Kitayama foresters increased the value of their daisugi logs by applying a unique sand polishing method that gave the wood a smooth, shiny finish. The development of the sanding method is attributed to a local fable about a traveling monk who was cared for by Kitayama villagers; it is said that he repaid their kindness by sharing his forestry knowledge with them. Due to their strength and aesthetic value, Kitayama's daisugi logs, and similar specialty lumber such as Kitayama Maruta logs became popular in tea room construction, such as the tokonoma alcove.

== Modern practice ==
Although originally a forestry management technique, daisugi has also been adopted in Japanese gardens as an aesthetic feature.
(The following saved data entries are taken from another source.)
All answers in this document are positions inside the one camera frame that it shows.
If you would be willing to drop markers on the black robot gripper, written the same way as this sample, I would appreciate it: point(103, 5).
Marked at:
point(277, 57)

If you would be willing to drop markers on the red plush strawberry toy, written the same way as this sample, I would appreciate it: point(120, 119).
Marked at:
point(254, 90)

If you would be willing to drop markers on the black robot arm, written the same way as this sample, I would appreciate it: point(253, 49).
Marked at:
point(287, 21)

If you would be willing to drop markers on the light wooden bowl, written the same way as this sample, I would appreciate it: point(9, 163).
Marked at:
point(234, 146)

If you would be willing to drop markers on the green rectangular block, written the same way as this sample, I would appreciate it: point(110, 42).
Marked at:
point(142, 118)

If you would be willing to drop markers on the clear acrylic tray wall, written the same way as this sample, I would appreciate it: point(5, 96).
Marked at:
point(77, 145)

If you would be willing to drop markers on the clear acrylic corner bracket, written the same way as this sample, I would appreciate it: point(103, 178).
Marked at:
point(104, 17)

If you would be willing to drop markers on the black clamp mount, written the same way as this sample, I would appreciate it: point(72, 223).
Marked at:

Examples of daisugi forestry can still be found in northern Kyoto, where it was developed, though Kitayama sugi plantations do not contribute significantly to the domestic lumber market as they once did. In the Village of Nakagawa in the Kyoto prefecture, efforts are underway to preserve traditional Japanese sugi silviculture practices such as daisugi, and the sand polishing technique used to finish daisugi logs.